Monday 1 December 2008

How can I view those Microsoft Office 2003 Scanned documents in Unix?

SOURCE: http://nomoa.com/index.php?module=articles&func=display&aid=1864&theme=print
-------------
Ubuntu - the straw that broke the camels back
Posted by: Samiuela LV Taufa onWed, 30 May 2007 14:57:24

Otherwise known as: How can I view those Microsoft Office 2003 Scanned documents in Unix?

[Update 2007.06.14 to include gnome2/nautilus-script and hopefully clarified some text]

The desktop replacement Ubuntu box I've been putting together for my father-in-law's office has ground to a halt because of a very simple problem:

I can't get a graphics viewer for Microsoft Office 2003's TIFF format created by the MS Office 2003 tool for managing scanners, Microsoft Office Document Imaging.

Technically, Ubuntu/Linux can view the multiple images embedded in the TIFF file, but it is a song and dance affair at the moment that is doable for a techno-dweeb, but not yet accessible to mere humans.

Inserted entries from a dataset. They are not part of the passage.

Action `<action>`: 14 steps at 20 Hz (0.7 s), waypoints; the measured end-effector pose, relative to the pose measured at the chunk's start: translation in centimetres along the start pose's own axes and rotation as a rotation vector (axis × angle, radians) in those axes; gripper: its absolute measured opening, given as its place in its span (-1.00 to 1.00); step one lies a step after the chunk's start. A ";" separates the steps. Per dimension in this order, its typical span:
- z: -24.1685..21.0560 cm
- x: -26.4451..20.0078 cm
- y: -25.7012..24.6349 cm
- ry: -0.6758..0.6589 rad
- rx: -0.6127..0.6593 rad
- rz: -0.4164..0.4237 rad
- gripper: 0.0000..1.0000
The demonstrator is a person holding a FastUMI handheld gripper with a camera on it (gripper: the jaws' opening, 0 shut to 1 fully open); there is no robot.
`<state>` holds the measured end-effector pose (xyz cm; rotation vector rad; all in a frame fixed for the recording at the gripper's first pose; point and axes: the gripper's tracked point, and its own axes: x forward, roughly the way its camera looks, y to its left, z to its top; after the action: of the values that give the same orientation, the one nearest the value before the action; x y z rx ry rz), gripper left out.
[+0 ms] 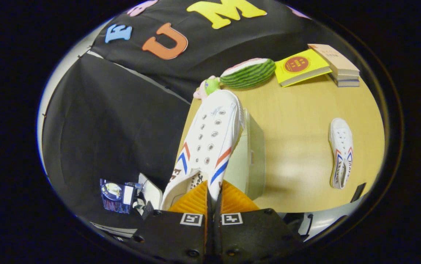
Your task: Open the storage box then place both shoes into the box .Put the left shoe in first, then the right shoe, with the right side of both shoes facing outward in a uniform manner.
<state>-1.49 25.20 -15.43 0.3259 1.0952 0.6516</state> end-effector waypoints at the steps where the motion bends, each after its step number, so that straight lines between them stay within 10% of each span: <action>1: -0.1 1.1 0.7 0.014 -0.008 -0.007 -0.89; 14: -4.2 14.6 1.6 0.165 -0.001 -0.106 -0.89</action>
<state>-1.44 35.44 -26.82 0.2142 1.2610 0.5921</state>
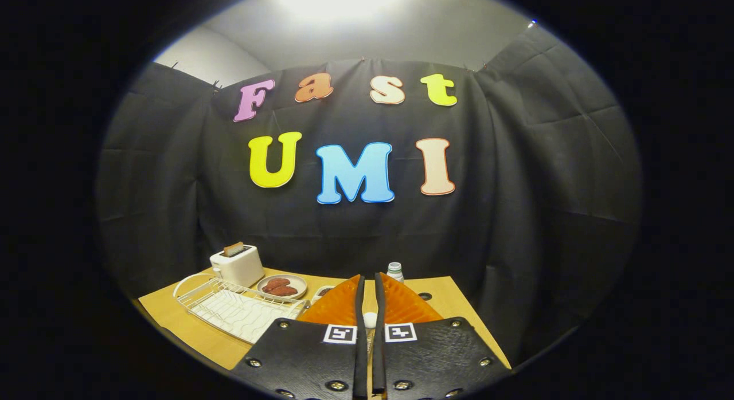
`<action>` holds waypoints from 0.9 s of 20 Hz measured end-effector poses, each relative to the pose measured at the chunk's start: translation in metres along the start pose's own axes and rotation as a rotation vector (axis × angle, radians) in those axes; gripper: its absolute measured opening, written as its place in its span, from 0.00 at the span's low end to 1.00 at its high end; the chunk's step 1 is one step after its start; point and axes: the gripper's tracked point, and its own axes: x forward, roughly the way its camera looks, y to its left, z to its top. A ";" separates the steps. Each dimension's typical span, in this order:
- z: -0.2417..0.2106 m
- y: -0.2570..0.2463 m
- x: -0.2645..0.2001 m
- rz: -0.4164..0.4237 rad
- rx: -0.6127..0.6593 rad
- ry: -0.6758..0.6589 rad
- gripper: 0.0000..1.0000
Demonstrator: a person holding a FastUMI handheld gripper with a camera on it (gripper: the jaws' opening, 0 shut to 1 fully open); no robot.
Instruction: Take the plate from the dish rack, then take the spoon from the basket and place it into the plate.
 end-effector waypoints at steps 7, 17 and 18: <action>-0.017 0.031 -0.022 0.053 -0.026 0.041 0.03; -0.087 0.119 -0.034 0.273 -0.088 0.183 0.04; -0.094 0.127 -0.035 0.291 -0.092 0.198 0.03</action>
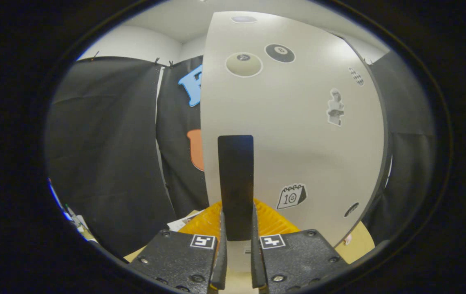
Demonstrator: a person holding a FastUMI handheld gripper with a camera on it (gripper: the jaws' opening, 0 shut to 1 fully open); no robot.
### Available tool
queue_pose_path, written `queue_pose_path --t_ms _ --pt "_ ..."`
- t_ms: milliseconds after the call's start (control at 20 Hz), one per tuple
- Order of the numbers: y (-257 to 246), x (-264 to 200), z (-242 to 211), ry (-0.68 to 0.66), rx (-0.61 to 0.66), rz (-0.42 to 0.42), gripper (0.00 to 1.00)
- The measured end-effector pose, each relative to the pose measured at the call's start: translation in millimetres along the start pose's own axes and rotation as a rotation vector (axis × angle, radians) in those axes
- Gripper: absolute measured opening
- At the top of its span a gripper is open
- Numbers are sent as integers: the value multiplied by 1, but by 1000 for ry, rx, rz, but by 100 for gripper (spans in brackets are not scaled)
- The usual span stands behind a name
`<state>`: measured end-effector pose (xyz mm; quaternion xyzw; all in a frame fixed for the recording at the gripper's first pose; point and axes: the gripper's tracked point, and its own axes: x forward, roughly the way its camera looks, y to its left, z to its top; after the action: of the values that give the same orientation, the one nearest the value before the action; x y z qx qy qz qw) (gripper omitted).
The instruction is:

Scanning: YES we can scan documents under Ubuntu by using XSane Image Scanner, but I'm interested in viewing TIFF documents created by business partners.
Background

Microsoft Office Document Imaging (MDI) is part of Microsoft Office 2003 suite and provides a generic scanning tool for scanning images into your machine (most notably for attaching printed documents to email.) This tool is a way way easier to use than the driver based tool provided by the scanner manufacturer, as well as allowing a single application on which the user is trained for scanning documents/pictures.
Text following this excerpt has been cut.